Il pleut des voix de femmes comme si elles étaient mortes même dans le souvenir c’est vous aussi qu’il pleut, merveilleuses rencontres de ma vie. ô gouttelettes ! et ces nuages cabrés se prennent à hennir tout un univers de villes auriculaires écoute s’il pleut tandis que le regret et le dédain pleurent une ancienne musique écoute tomber les liens qui te retiennent en haut et en bas
[Chovem vozes de mulheres como se estivessem mortas mesmo na recordação
Chovem também encontros maravilhosos da minha vida ó gotículas
E estas nuvens empinadas começam a relinchar um universo de cidades mínimas
Escuta se chove enquanto a mágoa e o desdém choram uma música antiga
Escuta caírem os elos que te retém em cima e embaixo]
Tradução de Sérgio Caparelli, com o nome A Chuva
Guillaume Apollinaire, do livro Calligrammes. [Salut monde dont je suis la langue]
Guillaume Apollinaire, como o personagem do romance mencionado acima, era polonês, Wilhelm Albert Włodzimierz Apolinary Kostrowicki, e adotou o nome Guillaume (tradução para o francês de Wilhelm) Apollinaire (afrancesamento de um de seus sobrenomes). Nascido na Itália, imigrou para a França onde se tornou importante intelectual; inventou o termo surrealismo e, semelhante às sibilas da antiguidade, profetizou o uso da precisão na digitação de um texto, ou poema, pelos novos meios de reprodução: o cinema e o fonógrafo .
Apollinaire foi o primeiro a usar o termo surrealista publicamente em 1917 na sua peça teatral em dois atos e um prólogo, Les Mamelles deTirésias, drame surréaliste [As tetas de Tiresias, drama surrealista]. O termo se tornou popular imediatamente. [Mais tarde, em 1947, com permissão de Mme Apollinaire, viúva do poeta, Francis Poulenc inaugurou a ópera-bufa do mesmo nome, com libreto de Apollinaire, e figurinos de Erté.]
Convite da première de Les Mamelles de Tirésias.
Mas a maior influência de Apollinaire foi e é ainda na poesia concreta.

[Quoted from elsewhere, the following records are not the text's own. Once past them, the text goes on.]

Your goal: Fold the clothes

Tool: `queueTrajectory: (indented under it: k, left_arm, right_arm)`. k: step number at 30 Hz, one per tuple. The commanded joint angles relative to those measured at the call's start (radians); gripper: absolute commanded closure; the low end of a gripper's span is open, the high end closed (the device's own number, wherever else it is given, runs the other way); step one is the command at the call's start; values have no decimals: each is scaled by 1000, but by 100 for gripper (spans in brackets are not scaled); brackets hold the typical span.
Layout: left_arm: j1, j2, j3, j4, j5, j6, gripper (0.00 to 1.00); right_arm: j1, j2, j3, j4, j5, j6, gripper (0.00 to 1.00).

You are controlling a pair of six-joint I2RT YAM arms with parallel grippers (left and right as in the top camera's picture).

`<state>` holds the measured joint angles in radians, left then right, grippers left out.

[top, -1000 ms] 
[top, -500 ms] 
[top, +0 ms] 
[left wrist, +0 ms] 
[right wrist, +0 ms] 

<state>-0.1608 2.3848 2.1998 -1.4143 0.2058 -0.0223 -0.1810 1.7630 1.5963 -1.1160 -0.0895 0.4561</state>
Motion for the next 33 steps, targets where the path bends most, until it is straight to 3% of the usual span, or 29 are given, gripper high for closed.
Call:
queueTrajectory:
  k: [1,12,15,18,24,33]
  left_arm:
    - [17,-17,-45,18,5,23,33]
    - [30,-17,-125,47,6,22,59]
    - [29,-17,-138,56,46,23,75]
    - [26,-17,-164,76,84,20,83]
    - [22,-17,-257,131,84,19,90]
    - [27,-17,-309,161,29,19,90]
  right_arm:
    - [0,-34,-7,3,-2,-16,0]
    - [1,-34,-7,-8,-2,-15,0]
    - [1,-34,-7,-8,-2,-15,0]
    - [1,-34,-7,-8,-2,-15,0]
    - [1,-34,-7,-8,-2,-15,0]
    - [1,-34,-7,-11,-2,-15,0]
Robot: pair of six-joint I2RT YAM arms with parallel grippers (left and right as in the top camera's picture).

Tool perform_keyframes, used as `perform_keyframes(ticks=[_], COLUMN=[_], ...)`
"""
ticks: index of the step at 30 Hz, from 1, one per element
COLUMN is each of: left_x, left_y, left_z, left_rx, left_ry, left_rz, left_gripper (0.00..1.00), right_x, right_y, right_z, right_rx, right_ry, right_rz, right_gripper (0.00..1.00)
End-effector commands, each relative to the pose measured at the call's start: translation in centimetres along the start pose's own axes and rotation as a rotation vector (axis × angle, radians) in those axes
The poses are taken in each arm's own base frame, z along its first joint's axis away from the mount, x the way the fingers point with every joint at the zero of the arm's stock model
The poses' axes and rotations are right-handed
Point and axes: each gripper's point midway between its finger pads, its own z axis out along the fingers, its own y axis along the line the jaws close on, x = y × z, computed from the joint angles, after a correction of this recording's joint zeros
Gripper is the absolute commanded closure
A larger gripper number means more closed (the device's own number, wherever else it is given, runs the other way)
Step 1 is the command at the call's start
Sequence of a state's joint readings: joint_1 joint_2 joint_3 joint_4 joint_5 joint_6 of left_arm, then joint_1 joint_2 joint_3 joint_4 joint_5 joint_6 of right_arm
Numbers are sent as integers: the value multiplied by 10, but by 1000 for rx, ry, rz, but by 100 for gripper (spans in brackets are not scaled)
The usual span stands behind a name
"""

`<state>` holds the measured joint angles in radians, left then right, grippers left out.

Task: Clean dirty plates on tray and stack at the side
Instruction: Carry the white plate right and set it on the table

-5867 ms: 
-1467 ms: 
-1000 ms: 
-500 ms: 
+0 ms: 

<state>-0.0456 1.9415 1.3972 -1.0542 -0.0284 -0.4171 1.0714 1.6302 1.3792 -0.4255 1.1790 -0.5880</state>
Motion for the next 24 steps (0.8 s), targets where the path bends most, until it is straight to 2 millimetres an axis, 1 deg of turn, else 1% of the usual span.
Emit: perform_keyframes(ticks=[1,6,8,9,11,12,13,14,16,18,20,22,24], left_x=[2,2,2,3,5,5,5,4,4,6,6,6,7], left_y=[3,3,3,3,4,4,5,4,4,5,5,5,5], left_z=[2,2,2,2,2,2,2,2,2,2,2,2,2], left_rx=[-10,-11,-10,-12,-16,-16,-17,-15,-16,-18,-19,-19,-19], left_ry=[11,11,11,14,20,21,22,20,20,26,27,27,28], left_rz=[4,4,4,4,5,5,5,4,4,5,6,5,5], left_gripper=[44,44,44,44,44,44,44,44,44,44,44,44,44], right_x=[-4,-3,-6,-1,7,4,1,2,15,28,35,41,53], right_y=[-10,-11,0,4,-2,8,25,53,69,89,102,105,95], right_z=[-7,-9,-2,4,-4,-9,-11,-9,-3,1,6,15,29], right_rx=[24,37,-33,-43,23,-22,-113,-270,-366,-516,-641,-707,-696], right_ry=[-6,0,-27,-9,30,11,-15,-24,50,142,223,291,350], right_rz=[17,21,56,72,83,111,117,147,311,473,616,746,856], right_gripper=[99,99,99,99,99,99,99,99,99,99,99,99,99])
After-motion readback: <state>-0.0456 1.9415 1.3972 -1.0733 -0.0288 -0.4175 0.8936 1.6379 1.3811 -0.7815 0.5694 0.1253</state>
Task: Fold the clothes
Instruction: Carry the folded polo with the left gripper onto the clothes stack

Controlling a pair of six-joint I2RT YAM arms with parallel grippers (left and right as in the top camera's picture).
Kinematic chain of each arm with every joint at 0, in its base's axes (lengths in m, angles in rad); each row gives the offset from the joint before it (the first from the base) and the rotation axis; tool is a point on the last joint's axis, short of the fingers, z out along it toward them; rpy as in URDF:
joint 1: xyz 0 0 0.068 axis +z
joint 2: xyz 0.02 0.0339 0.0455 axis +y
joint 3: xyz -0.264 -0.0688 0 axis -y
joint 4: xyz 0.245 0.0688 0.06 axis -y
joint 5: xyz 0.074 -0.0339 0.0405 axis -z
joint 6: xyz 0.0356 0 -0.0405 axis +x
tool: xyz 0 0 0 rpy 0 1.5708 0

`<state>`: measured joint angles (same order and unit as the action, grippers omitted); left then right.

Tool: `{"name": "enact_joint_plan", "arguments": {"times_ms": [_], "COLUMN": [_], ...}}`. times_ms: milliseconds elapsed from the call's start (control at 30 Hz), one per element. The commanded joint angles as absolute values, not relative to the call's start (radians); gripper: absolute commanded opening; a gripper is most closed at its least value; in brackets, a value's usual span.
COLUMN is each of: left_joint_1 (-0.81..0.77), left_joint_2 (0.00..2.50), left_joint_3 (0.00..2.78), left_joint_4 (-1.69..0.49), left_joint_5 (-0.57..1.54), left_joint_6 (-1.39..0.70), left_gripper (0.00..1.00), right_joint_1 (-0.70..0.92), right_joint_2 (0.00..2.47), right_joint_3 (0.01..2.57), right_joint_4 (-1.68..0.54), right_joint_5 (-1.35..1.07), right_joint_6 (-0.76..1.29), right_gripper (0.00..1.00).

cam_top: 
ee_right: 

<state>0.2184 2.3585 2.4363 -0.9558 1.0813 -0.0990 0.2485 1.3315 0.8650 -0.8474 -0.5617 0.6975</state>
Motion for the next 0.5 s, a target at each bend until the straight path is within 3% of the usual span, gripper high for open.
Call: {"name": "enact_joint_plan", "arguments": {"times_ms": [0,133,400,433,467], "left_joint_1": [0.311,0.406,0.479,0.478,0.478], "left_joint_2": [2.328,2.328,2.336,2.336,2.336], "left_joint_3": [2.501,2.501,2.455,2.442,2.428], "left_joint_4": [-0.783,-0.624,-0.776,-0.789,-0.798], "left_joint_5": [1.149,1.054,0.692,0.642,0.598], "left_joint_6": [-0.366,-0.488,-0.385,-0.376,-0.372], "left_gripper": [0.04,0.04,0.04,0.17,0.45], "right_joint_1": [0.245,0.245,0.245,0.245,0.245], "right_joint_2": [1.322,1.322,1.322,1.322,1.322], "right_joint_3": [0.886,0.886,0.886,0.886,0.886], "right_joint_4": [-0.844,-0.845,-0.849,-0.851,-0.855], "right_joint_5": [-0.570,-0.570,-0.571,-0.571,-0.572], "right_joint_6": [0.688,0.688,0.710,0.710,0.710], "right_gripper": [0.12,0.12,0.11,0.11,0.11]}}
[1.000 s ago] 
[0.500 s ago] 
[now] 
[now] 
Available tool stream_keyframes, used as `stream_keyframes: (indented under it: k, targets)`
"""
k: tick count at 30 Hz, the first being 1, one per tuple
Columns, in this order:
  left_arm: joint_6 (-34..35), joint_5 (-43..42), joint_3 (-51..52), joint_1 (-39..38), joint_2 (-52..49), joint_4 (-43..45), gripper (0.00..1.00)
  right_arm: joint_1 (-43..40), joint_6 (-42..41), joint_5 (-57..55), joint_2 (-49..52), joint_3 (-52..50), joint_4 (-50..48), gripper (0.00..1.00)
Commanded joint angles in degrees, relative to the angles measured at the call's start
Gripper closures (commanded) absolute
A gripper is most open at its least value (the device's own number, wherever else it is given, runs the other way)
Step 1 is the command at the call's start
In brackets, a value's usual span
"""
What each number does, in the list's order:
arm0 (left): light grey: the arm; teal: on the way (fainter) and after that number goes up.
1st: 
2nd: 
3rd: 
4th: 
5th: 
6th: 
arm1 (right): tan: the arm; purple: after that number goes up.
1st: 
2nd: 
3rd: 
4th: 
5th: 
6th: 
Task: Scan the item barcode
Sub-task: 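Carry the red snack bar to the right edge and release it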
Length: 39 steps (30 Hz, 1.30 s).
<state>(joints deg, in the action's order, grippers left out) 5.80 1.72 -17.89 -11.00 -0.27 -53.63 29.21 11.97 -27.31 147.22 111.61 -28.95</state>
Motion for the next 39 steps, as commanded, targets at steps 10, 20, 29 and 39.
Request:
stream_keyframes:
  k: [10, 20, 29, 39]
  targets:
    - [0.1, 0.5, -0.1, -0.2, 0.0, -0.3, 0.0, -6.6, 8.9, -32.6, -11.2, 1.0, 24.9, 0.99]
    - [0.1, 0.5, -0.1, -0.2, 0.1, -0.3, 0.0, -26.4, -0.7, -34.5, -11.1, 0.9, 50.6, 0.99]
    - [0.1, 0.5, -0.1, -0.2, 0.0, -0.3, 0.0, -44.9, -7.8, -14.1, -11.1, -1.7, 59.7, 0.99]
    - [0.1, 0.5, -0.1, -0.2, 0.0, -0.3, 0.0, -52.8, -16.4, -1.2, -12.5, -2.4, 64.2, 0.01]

Foi a publicação de Calligrammes, em 1918, que o levou a ser considerado o pai da poesia concreta moderna e a dar o nome a uma classificação inteira de poemas (caligramas) cujas palavras formam uma imagem com significado relativo ao seu conteúdo: Caligramas, Poemas de Paz e Guerra, 1913-1916.
O Caligrama [combinação de duas palavras: caligrafia e telegrama] é fruto da fascinação de Apollinaire com o telégrafo sem fio, sobretudo com contribuição do francês Émile Baudot, que em 1874, inventou uma máquina que transformava os sinais telegráficos de modo automático, em caracteres tipográficos. Apollinaire definiu seus caligramas como uma idealização do verso livre. Era poesia com precisão de digitação, usando novos meios de reprodução.
Guillaume Apollinaire, do livro Calligrammes [Reconnais-toi cette adorable personne]
Guillaume Apollinaire foi ainda influente na gestação de outros movimentos das artes plásticas como o Futurismo, Cubismo e Orfismo. Mas nada que se comparasse ao poder de previsão que ele demonstrou em sua famosa palestra, “L’Esprit Nouveau et les Poétes,” [O novo espírito e os poetas] de novembro de 1917, quando incitou outros poetas a abraçarem a inovação e previu que a poesia do futuro seria inventiva e surpreendente. O dia chegaria em que poetas iriam brincar com seus versos, e teriam a habilidade de combinar palavras com imagens.
A título de curiosidade, em 1917, Apollinaire morava no bairro de Montparnasse em Paris e contava entre seus amigos e atendentes dessa palestra Pablo Picasso, Gertrude Stein, Marie Laurencin e Marcel Duchamp, todos ainda longe dos louros que receberiam mais tarde, como pensadores culturais da modernidade.